Что это? На руке, протягивавшей ему деньги, был отчетливо виден номер – набор цифр, которым клеймили заключенных в лагерях. Рука исчезла в окне, человек, лица которого Флориан не разглядел сквозь занавес дождя, бросил какую-то одобряющую фразу, вроде «возьми, купи себе чего-нибудь», стекло поползло вверх, машина рванула с места, обдав бывшего коменданта лагеря брызгами из лужи. Знал ли его в прошлом этот благодетель? А если знал, то узнал ли в бразильском нищем всесильного и безжалостного начальника лагеря? А если узнал, донесет ли? Сначала протянул ему деньги, а потом сообщит в полицию – и тогда… Нет, не может бывший узник дать деньги своему мучителю. Струи ливня смывали холодный пот со лба Флориана. Он зашатался, схватился за грудь, ноги подкосились, словно автоматная очередь ударила по нему. Безжизненное тело плюхнулось в лужу. Порыв ветра сорвал и унес тент, и мертвый Флориан лежал под дождем, раскрытый, будто в безмолвном крике, рот переполняла вода. Сердце, которое никогда не испытывало ни сострадания, ни сожаления, а только страх – перед разоблачением, арестом, судом, смертью, посмертным адом – больше не билось. Тот же утробный, животный страх отражался в стеклянных глазах…

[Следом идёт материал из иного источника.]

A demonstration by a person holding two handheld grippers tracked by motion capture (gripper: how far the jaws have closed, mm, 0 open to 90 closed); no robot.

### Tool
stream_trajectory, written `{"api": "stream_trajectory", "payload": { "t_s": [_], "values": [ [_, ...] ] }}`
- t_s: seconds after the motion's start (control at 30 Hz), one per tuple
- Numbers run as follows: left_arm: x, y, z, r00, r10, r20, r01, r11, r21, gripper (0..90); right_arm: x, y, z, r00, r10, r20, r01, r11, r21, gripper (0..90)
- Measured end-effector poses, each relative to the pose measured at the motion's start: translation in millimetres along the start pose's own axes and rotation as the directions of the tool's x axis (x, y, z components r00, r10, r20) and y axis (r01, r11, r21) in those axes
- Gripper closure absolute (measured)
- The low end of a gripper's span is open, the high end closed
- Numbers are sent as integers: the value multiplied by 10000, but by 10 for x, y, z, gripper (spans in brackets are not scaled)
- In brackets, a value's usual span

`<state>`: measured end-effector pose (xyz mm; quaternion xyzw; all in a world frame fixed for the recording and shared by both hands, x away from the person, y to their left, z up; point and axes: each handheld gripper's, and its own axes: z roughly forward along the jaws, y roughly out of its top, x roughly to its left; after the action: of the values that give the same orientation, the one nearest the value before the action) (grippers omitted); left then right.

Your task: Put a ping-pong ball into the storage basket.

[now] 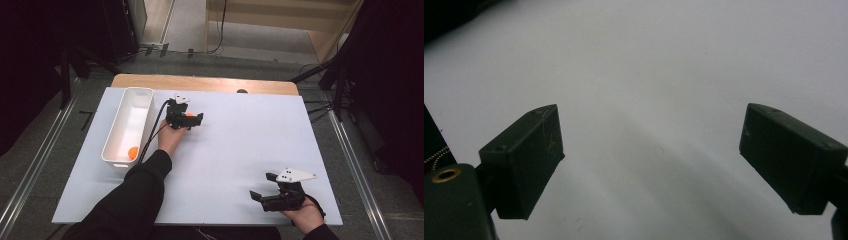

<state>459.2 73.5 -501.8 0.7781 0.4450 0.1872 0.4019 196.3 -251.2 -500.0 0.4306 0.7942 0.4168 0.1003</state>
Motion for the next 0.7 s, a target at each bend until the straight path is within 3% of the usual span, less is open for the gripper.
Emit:
{"api": "stream_trajectory", "payload": {
  "t_s": [0.43, 0.7],
  "values": [
    [13, -59, 45, 10000, -8, -67, 10, 9993, 375, 155, 1, 0, 0, 10000, -2, 15, 2, 10000, 10, 91],
    [-13, -58, 79, 9992, 189, -366, -153, 9952, 962, 161, 1, 0, 0, 10000, -12, 25, 12, 10000, 12, 91]
  ]
}}
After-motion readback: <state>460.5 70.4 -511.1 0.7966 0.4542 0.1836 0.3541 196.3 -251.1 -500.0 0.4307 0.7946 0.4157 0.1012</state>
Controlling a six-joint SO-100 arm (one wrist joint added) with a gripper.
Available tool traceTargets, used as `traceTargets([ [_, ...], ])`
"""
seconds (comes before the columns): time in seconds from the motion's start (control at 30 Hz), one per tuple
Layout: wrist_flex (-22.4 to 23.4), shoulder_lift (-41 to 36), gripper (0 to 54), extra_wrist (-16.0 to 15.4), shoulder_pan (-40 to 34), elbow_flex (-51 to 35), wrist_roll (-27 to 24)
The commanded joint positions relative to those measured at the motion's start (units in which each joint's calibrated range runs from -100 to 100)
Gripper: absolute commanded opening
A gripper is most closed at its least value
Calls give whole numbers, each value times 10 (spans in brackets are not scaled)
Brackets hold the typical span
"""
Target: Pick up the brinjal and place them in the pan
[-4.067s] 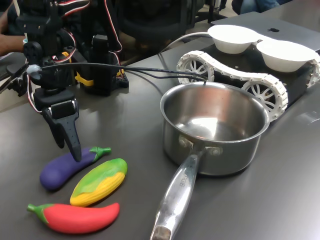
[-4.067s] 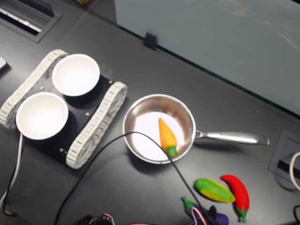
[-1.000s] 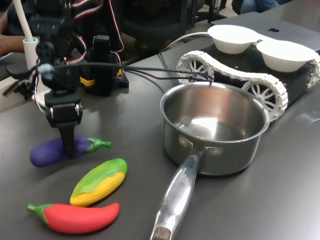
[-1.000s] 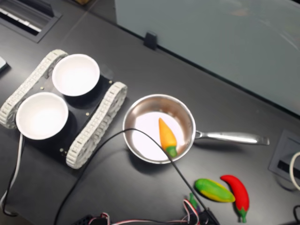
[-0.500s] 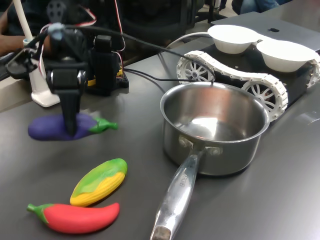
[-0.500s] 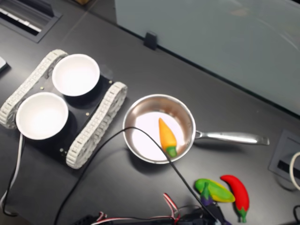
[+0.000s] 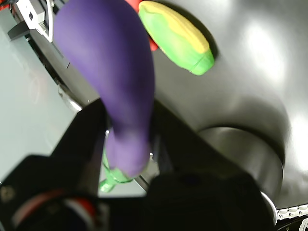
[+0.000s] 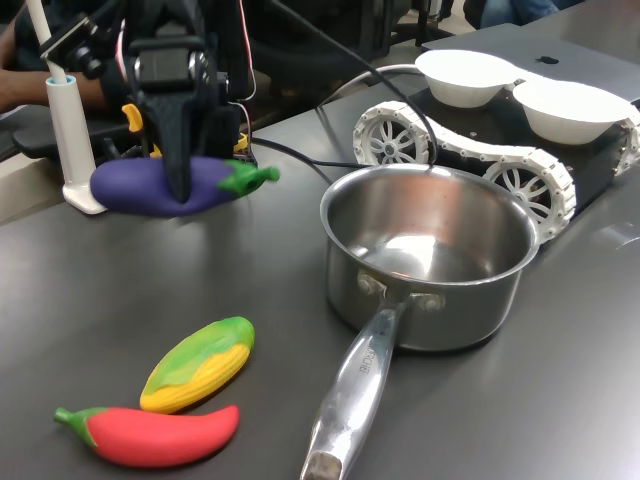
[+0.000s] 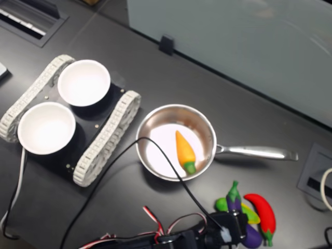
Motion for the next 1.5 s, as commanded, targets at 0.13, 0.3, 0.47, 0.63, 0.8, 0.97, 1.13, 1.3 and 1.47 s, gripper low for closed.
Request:
traceTargets([
  [0.13,-18,-76,3,-8,-63,-41,-30],
  [0.3,-34,-106,2,-7,-124,-29,-35],
  [0.47,-53,-143,2,8,-201,-4,-43],
  [0.63,-76,-166,2,50,-292,21,-46],
  [0.8,-83,-164,2,66,-347,26,-43],
  [0.97,-102,-159,2,90,-393,44,-40],
  [1.13,-112,-156,2,102,-437,62,-37],
  [1.3,-122,-146,4,104,-472,81,-37],
  [1.47,-141,-136,6,106,-506,111,-39],
])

- Так, значит, он назвался Флорианом Гайером? – знаменитый охотник за нацистами Джозеф Розенштайн разглядывал фотографию, которую любезно предоставил чиновник. – Символично. А какова его дальнейшая судьба?
- Мы наводили справки. После смерти сожительницы он покинул дом, стал бродяжничать. Следы его затерялись. У нас ведь большой город. Увы, немало нищих. Быть может, попрошайничает где-нибудь…
- Я как раз вчера подал одному такому. Был ливень, он промок и продрог…
- Это вы зря. Все равно не оценит заботы, а деньги пропьет. Пускай уж идет на биржу труда. Так не идут ведь, черти! Лучше будут подыхать под кустом, чем работать. Знаю я эту человеческую породу, - проворчал чиновник, забирая фото обратно в картотеку иммиграционного ведомства.
- А этот «работать» умел, - с горьким сарказмом произнес Розенштайн. – Половина моих родных погибла в лагере, которым он командовал…
- Вставай, пьянь безродная! – полицейский безуспешно тормошил мертвеца, пока не догадался, что тот испустил дух несколько часов назад. Еще раз прощупал пульс, потрепал по щеке, ткнул дубинкой во впалый живот, чтобы окончательно убедиться: да, мертв. Заходящее светило отражалось в тысячах капель недавно прошумевшего дождя. Полицейский автомобиль торчал посреди лужи, словно катер в водах залива, только что не покачивался на волнах – гладь огромной лужи была неподвижна, как зеркало, и в ней отражалась массивная фигура стража правопорядка, нависшего над мертвым телом как знак вопроса: кто он такой? что здесь делал? отчего испустил дух?
В выражении лица умершего, застывшем взоре, закаменевших чертах явственно читался страх. Будто что-то напугало беднягу, и сердце его внезапно прекратило колотиться в груди.
- Сердечный приступ, - с видом знатока смертей произнес подошедший напарник полицейского.
- Документов нет, - констатировал первый.
Безвестного бродягу закопали на кладбище для таких, как он – никакого надгробия, цветов, венков, только столбик с номерком. Притом, что тысячи жертв бывшего палача не удостоились даже погребения – из души покинули мир через трубы крематориев, в которых сгорели мертвые тела.